* _Exercise details_: Repeat every line below exactly, word for word.

(Dataset excerpt)

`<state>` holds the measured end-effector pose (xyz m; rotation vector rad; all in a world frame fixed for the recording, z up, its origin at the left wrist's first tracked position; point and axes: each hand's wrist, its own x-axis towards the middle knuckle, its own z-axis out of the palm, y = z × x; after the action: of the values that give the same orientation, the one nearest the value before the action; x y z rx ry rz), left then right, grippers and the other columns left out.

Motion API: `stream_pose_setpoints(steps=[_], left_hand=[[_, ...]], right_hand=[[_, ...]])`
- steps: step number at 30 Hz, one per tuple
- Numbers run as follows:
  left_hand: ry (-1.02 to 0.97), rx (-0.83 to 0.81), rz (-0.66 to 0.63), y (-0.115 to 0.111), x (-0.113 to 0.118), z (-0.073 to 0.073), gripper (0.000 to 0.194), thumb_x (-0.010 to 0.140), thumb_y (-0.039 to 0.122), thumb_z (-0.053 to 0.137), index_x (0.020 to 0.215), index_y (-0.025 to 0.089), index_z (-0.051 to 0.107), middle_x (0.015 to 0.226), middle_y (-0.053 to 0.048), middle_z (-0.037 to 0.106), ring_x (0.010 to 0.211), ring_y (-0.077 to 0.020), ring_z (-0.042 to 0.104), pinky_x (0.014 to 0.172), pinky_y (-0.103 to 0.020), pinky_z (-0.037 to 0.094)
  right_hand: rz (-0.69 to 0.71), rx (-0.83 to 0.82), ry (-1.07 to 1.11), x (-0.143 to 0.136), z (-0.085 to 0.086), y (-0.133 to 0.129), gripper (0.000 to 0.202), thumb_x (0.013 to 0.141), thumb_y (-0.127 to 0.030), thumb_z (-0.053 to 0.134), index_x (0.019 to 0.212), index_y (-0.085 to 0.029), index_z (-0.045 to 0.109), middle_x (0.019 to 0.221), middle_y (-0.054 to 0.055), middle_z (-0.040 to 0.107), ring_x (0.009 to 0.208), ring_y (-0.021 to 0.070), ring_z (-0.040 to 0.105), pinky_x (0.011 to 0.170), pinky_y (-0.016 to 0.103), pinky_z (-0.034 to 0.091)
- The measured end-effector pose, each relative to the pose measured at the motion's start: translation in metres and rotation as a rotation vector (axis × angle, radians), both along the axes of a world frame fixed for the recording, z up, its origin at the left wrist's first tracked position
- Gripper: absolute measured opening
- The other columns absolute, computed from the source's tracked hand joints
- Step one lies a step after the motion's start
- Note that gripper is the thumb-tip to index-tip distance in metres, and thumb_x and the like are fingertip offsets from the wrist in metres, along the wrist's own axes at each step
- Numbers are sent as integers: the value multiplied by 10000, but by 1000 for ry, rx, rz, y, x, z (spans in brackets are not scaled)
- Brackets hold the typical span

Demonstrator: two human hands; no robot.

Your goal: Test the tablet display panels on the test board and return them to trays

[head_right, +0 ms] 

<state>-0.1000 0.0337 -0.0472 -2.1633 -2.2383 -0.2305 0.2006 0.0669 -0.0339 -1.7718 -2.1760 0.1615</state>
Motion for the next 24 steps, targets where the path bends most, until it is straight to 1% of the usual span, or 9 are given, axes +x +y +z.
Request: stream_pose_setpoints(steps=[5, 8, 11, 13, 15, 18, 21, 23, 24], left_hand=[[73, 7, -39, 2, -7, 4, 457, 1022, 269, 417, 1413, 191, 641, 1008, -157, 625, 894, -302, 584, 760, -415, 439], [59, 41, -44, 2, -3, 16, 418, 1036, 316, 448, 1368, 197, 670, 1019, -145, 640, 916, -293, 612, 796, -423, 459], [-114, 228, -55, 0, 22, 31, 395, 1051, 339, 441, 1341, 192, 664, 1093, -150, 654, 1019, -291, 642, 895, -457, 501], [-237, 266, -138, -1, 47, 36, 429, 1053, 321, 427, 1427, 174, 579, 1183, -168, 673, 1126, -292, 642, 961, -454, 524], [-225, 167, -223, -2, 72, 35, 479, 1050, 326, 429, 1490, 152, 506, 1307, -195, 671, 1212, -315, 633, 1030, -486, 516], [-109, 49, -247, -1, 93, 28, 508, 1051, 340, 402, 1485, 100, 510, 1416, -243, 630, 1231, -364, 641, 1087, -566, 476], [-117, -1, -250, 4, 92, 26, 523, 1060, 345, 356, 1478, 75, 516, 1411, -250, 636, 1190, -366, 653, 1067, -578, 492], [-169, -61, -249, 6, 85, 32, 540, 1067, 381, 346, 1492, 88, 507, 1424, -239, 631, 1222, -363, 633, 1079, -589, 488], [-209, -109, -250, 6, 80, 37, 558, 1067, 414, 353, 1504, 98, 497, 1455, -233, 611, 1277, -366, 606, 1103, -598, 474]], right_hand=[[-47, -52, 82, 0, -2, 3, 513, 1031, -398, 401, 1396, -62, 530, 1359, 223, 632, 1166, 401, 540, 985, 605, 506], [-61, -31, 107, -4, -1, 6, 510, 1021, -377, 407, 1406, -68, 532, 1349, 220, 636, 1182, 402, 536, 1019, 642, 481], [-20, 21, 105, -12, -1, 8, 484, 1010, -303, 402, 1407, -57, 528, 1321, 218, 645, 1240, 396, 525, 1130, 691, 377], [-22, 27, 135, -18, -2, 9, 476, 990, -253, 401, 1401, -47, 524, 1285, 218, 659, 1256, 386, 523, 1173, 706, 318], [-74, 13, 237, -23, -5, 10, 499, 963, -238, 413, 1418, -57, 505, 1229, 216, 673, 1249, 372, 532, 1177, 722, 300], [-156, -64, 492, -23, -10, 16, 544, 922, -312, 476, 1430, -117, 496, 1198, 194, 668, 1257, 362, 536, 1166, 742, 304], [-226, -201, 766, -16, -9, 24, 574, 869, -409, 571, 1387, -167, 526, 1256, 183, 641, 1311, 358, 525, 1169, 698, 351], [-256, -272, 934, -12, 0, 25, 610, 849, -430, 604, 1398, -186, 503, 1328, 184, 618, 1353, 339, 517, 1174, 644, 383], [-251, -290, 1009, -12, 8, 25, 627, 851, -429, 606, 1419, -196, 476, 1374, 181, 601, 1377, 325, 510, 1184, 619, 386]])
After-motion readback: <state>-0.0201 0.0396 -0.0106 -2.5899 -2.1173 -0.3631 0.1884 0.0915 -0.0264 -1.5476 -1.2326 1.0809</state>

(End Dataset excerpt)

* _Response to the task_:
`<state>` holds the measured end-effector pose (xyz m; rotation vector rad; all in a world frame fixed for the recording, z up, its origin at the left wrist's first tracked position; point and axes: each hand's wrist, its own x-axis towards the middle knuckle, its own z-axis out of the palm, y = z × x; after the action: of the values that give the same orientation, the one nearest the value before the action; x y z rx ry rz), left then right, grippers and the other columns left out.

Motion API: `stream_pose_setpoints(steps=[_], left_hand=[[_, ...]], right_hand=[[_, ...]])`
- steps: step number at 30 Hz, one per tuple
- Numbers run as follows:
  left_hand: ry (-1.02 to 0.97), rx (-0.83 to 0.81), rz (-0.66 to 0.63), y (-0.115 to 0.111), x (-0.113 to 0.118), z (-0.073 to 0.073), gripper (0.000 to 0.194), thumb_x (-0.010 to 0.140), thumb_y (-0.039 to 0.122), thumb_z (-0.053 to 0.137), index_x (0.020 to 0.215), index_y (-0.025 to 0.089), index_z (-0.051 to 0.107), middle_x (0.015 to 0.226), middle_y (-0.053 to 0.048), middle_z (-0.037 to 0.106), ring_x (0.010 to 0.211), ring_y (-0.077 to 0.020), ring_z (-0.042 to 0.104), pinky_x (0.014 to 0.172), pinky_y (-0.103 to 0.020), pinky_z (-0.037 to 0.094)
  right_hand: rz (-0.69 to 0.71), rx (-0.83 to 0.82), ry (-1.07 to 1.11), x (-0.143 to 0.136), z (-0.085 to 0.086), y (-0.133 to 0.129), gripper (0.000 to 0.202), thumb_x (0.013 to 0.141), thumb_y (-0.127 to 0.030), thumb_z (-0.053 to 0.134), index_x (0.019 to 0.212), index_y (-0.085 to 0.029), index_z (-0.045 to 0.109), middle_x (0.019 to 0.221), middle_y (-0.054 to 0.055), middle_z (-0.040 to 0.107), ring_x (0.009 to 0.208), ring_y (-0.021 to 0.070), ring_z (-0.040 to 0.105), pinky_x (0.011 to 0.170), pinky_y (-0.016 to 0.103), pinky_z (-0.034 to 0.091)
- The measured end-effector pose, each relative to the pose measured at the motion's start: translation in metres and rotation as a rotation vector (axis × angle, radians), both along the axes of a world frame fixed for the recording, z up, its origin at the left wrist's first tracked position
- Gripper: absolute measured opening
- The other columns absolute, computed from the source's tracked hand joints
- Step one lies a step after the motion's start
- Note that gripper is the thumb-tip to index-tip distance in metres, and thumb_x and the like are fingertip offsets from the wrist in metres, along the wrist's own axes at each step
- Numbers are sent as integers: the value multiplied by 10000, but by 1000 for ry, rx, rz, y, x, z (spans in brackets are not scaled)
- Brackets hold the typical span

Demonstrator: two human hands; no robot.

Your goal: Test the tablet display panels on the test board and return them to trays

[head_right, +0 ms] 

<state>-0.1000 0.0337 -0.0472 -2.1633 -2.2383 -0.2305 0.2006 0.0669 -0.0339 -1.7718 -2.1760 0.1615</state>
Motion for the next 24 steps, targets where the path bends most, until it is straight to 1% of the usual span, or 9 are given, axes +x +y +z.
Request: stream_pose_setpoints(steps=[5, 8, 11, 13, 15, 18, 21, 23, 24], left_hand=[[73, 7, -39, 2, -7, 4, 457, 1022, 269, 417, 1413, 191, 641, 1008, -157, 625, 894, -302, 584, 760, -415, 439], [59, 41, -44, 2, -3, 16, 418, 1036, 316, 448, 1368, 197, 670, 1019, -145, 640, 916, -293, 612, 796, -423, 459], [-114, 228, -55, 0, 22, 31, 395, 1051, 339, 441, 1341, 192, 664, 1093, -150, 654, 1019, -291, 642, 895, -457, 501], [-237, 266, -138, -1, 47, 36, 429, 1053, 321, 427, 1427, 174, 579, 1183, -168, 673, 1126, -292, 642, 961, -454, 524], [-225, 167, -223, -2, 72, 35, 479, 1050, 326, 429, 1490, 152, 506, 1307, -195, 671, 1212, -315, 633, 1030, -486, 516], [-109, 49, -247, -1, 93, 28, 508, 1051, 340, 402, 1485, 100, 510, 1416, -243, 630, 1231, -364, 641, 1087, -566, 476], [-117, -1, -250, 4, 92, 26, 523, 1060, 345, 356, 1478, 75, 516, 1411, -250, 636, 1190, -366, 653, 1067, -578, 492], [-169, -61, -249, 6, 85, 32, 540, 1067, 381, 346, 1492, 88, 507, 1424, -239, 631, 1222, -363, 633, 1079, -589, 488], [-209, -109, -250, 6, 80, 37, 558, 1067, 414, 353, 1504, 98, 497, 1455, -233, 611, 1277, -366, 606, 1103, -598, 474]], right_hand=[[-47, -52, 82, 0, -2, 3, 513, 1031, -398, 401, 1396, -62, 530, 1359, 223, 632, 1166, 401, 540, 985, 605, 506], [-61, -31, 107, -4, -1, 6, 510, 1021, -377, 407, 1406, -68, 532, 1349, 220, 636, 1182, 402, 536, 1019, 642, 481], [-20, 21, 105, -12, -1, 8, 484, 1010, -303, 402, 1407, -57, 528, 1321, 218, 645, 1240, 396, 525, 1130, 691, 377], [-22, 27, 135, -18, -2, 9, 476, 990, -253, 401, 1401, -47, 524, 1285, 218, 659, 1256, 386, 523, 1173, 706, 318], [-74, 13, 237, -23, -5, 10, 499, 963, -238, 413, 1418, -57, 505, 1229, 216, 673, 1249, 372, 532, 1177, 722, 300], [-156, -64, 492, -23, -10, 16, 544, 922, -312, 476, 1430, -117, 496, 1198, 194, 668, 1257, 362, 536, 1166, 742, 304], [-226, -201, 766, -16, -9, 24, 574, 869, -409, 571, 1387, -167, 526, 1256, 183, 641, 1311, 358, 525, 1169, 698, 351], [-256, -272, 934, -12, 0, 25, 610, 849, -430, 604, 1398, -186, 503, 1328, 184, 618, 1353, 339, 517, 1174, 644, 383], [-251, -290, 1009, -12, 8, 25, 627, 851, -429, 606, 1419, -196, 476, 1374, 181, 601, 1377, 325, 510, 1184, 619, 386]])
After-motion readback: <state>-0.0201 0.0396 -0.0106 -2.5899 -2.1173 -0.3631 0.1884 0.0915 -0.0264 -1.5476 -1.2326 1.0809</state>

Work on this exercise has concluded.